Physical description of a large bright halo developing around a -3 magnitude Leonid meteor

Stenbaek-Nielsen and Jenniskens [Adv. Space Res. 33, 1459, 2004] reported a bright shock-like structure developing at ~110 km around a -3 magnitude Leonid meteor. The authors speculated that it is unrealistic to assume that the structure is similar to the shock observed around re-entry vehicles as it would result in a 100 m meteor size. Although thermalization of sputtered particles has been satisfactorily employed in explaining the luminosity of high altitude meteors [Hill et al., Earth, Moon, and Planets, 95, 403, 2004; Rogers et al., Planetary and Space Sci., 53, 1341, 2005; Vinkovic, Adv. Space Res., 39, 574, 2007], here in agreement with [Stenbaek-Nielsen and Jenniskens, 2004] we argue that at 110 km altitude the mean-free path for sputtered particles is much smaller than the ~500 m structure observed. Specifically, we calculate the mean free path [e.g., Opik, Physics of Meteor Flight in the Atmosphere, 1958, p. 117] for sputtered particles with energy distributions provided in [Guttormsen et al., JGR, 125, e2020JA028229, 2020] to demonstrate that sputtered particles quickly thermalize in a short distance from the meteoroid.

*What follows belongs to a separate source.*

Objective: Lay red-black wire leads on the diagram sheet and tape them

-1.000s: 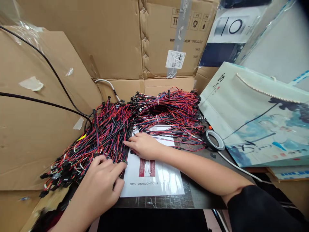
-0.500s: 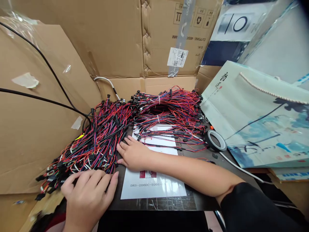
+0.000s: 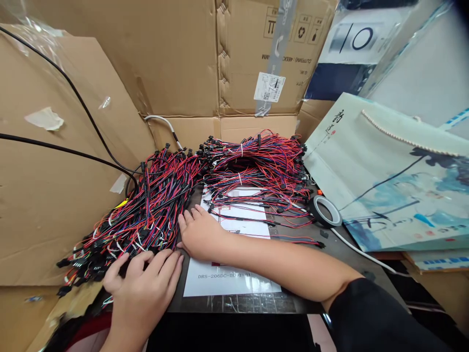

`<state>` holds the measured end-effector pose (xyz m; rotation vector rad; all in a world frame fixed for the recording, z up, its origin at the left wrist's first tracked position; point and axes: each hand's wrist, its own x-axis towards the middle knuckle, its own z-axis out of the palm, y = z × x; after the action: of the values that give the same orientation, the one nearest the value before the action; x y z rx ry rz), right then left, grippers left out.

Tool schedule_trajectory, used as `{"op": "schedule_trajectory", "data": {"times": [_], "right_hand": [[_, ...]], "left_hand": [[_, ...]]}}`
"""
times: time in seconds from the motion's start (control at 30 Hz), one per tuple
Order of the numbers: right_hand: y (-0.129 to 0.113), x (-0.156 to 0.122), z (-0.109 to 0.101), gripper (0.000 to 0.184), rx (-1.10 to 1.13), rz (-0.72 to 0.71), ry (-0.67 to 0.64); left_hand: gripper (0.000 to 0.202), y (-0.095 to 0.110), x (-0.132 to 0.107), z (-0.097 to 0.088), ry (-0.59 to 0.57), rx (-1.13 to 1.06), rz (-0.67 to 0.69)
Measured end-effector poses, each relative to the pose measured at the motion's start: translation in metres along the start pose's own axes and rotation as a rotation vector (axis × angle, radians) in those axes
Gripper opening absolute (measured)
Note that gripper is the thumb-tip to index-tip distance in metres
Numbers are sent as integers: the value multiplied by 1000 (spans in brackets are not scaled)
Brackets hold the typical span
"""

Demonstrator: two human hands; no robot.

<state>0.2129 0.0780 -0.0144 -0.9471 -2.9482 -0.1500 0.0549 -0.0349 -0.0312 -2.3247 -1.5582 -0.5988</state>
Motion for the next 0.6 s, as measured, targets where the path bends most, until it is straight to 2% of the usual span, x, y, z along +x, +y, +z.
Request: {"op": "schedule_trajectory", "data": {"times": [0.1, 0.2, 0.4, 0.6], "right_hand": [[-1, -8, -6, 64, -10, -6, 18], [-4, -17, -10, 55, -10, -16, 62], [-13, -33, -8, 53, -73, -32, 108], [-17, -54, -9, 55, -45, -42, 164]], "left_hand": [[27, 2, 0, 3, -12, 186, 52], [28, 5, 1, 2, 3, 224, 68], [30, 11, -2, -5, 175, 277, 133], [44, 20, -5, -10, 327, 208, 95]]}}
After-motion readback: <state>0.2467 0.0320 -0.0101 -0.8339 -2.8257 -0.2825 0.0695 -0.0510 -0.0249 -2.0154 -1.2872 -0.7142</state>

On the other hand, we demonstrate that UV photons from atmospheric molecular nitrogen excited by collisions with meteoric atoms are efficiently absorbed on spatial scales comparable to the structure’s dimensions [e.g., Zheleznyak et al., High Temp., 20, 357, 1982; Janalizadeh and Pasko, Plasma Sources Sci. Technol., 28, 105006, 2019]. This is broadly consistent with original suggestion of Stenbaek-Nielsen and Jenniskens [2004] that photo-chemical processes should be a root cause of the dramatic increase in size and brightness of the ablating meteor having only ~1 g mass. In this work we investigate these processes driven by absorption of the intense UV radiation from the hot plasma immediately surrounding the meteor.